(Beginning of Supplied data)
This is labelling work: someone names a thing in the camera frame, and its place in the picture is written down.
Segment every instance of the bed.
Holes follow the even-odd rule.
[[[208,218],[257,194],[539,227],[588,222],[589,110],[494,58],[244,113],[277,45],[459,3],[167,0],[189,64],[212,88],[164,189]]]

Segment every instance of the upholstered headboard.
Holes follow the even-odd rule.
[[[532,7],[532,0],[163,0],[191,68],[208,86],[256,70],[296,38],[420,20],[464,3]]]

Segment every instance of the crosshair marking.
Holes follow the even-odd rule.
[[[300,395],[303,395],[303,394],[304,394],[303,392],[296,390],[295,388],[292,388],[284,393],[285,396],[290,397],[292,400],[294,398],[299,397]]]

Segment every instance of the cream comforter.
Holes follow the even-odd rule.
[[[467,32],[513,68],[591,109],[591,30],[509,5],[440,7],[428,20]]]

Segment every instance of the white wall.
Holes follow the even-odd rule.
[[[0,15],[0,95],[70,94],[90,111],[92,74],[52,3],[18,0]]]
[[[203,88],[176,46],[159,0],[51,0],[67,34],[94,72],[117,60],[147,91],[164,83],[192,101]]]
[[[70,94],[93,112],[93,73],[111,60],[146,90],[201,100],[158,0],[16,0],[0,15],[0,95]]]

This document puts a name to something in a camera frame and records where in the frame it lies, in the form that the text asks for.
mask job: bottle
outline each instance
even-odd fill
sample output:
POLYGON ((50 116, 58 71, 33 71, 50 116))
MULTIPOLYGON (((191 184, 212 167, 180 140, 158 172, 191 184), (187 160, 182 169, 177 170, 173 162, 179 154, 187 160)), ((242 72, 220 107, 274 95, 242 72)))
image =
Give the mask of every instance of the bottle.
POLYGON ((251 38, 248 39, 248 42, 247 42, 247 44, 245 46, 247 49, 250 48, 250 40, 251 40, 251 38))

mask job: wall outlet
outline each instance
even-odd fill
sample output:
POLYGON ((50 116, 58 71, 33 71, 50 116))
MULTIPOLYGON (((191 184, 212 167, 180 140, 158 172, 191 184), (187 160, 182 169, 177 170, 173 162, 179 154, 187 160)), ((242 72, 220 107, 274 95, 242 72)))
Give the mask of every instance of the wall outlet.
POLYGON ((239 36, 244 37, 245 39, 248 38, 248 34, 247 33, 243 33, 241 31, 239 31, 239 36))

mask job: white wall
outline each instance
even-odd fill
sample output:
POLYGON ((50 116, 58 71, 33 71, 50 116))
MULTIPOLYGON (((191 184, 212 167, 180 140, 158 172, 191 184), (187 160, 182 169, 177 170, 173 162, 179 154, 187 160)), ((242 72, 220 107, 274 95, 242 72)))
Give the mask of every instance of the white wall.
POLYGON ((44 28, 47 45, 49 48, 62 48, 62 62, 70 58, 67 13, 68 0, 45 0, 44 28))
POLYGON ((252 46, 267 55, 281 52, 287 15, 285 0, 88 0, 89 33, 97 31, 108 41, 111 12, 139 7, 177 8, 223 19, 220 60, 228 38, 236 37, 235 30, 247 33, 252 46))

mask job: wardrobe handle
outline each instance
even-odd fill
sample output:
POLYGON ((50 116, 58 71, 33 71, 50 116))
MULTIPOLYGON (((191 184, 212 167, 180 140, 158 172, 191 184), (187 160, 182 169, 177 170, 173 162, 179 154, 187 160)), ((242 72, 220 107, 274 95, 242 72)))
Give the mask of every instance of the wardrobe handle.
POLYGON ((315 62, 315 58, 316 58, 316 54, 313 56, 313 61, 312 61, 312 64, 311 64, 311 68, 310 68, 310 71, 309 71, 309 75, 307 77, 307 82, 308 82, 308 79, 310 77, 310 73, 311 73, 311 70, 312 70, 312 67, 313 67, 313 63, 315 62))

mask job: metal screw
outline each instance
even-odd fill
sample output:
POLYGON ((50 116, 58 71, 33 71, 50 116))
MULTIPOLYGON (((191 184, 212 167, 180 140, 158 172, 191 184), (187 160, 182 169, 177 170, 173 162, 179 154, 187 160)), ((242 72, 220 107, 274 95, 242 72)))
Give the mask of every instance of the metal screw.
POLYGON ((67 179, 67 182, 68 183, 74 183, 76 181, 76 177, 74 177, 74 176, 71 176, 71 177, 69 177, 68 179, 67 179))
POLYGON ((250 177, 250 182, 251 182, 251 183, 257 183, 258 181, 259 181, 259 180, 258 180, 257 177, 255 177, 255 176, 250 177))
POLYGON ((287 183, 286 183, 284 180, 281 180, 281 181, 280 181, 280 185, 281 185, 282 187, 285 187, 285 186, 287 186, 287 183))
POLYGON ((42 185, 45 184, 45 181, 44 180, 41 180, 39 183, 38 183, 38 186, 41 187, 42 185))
(End of Supplied data)
*Try it*: Your task is to copy all of the entries exactly.

*Result*:
This is labelling work: someone names a thing in the camera frame, and its place in the picture is written down.
Segment every instance of the bed.
Holes follow the even-odd rule.
[[[208,218],[257,194],[539,227],[588,222],[589,110],[494,58],[244,113],[277,45],[459,3],[167,0],[189,64],[212,88],[164,189]]]

Segment every instance of the upholstered headboard.
Holes follow the even-odd rule.
[[[532,7],[532,0],[163,0],[191,68],[208,86],[256,70],[296,38],[420,20],[464,3]]]

Segment every instance of the crosshair marking.
Holes follow the even-odd rule.
[[[300,395],[303,395],[303,394],[304,394],[303,392],[296,390],[295,388],[292,388],[284,393],[285,396],[290,397],[292,400],[294,398],[299,397]]]

Segment every instance of the cream comforter.
Holes follow the even-odd rule.
[[[467,32],[513,68],[591,109],[591,30],[509,5],[440,7],[428,20]]]

Segment every instance of the white wall.
Holes follow the even-odd rule.
[[[0,15],[0,95],[70,94],[90,111],[92,74],[52,3],[18,0]]]
[[[203,88],[176,46],[159,0],[51,0],[67,34],[94,72],[117,60],[147,91],[164,83],[192,101]]]
[[[70,94],[93,112],[93,73],[111,60],[146,90],[201,100],[158,0],[16,0],[0,15],[0,95]]]

This document puts a name to something in a camera frame and records where in the frame it lies, in the form that the text asks for.
mask job: bottle
outline each instance
even-odd fill
sample output:
POLYGON ((50 116, 58 71, 33 71, 50 116))
MULTIPOLYGON (((191 184, 212 167, 180 140, 158 172, 191 184), (187 160, 182 169, 177 170, 173 162, 179 154, 187 160)), ((242 72, 220 107, 274 95, 242 72)))
image =
Give the mask of every instance of the bottle.
POLYGON ((251 38, 248 39, 248 42, 247 42, 247 44, 245 46, 247 49, 250 48, 250 40, 251 40, 251 38))

mask job: wall outlet
outline each instance
even-odd fill
sample output:
POLYGON ((50 116, 58 71, 33 71, 50 116))
MULTIPOLYGON (((191 184, 212 167, 180 140, 158 172, 191 184), (187 160, 182 169, 177 170, 173 162, 179 154, 187 160)), ((242 72, 220 107, 274 95, 242 72)))
Give the mask of every instance of the wall outlet.
POLYGON ((239 36, 244 37, 245 39, 248 38, 248 34, 247 33, 243 33, 241 31, 239 31, 239 36))

mask job: white wall
outline each instance
even-odd fill
sample output:
POLYGON ((50 116, 58 71, 33 71, 50 116))
MULTIPOLYGON (((191 184, 212 167, 180 140, 158 172, 191 184), (187 160, 182 169, 177 170, 173 162, 179 154, 187 160)), ((242 72, 220 107, 274 95, 242 72)))
Give the mask of every instance of the white wall.
POLYGON ((44 28, 47 45, 49 48, 62 48, 62 62, 70 58, 67 13, 68 0, 45 0, 44 28))
POLYGON ((252 46, 267 55, 281 52, 287 15, 285 0, 88 0, 89 33, 97 31, 108 41, 111 12, 139 7, 177 8, 223 19, 220 60, 228 38, 236 37, 235 30, 247 33, 252 46))

mask job: wardrobe handle
outline each instance
even-odd fill
sample output:
POLYGON ((50 116, 58 71, 33 71, 50 116))
MULTIPOLYGON (((191 184, 212 167, 180 140, 158 172, 191 184), (187 160, 182 169, 177 170, 173 162, 179 154, 187 160)), ((242 72, 220 107, 274 95, 242 72)))
Give the mask of every instance of the wardrobe handle.
POLYGON ((315 62, 315 58, 316 58, 316 54, 313 56, 313 61, 312 61, 312 64, 311 64, 311 68, 310 68, 310 71, 309 71, 309 75, 307 77, 307 82, 308 82, 308 79, 310 77, 310 73, 311 73, 311 70, 312 70, 312 67, 313 67, 313 63, 315 62))

mask job: metal screw
outline each instance
even-odd fill
sample output:
POLYGON ((50 116, 58 71, 33 71, 50 116))
MULTIPOLYGON (((191 184, 212 167, 180 140, 158 172, 191 184), (187 160, 182 169, 177 170, 173 162, 179 154, 187 160)), ((242 72, 220 107, 274 95, 242 72)))
Give the mask of every instance of the metal screw.
POLYGON ((67 179, 67 182, 68 183, 74 183, 76 181, 76 177, 74 177, 74 176, 71 176, 71 177, 69 177, 68 179, 67 179))
POLYGON ((250 177, 250 182, 251 182, 251 183, 257 183, 258 181, 259 181, 259 180, 258 180, 257 177, 255 177, 255 176, 250 177))
POLYGON ((287 183, 286 183, 284 180, 281 180, 281 181, 280 181, 280 185, 281 185, 282 187, 285 187, 285 186, 287 186, 287 183))
POLYGON ((42 185, 45 184, 45 181, 44 180, 41 180, 39 183, 38 183, 38 186, 41 187, 42 185))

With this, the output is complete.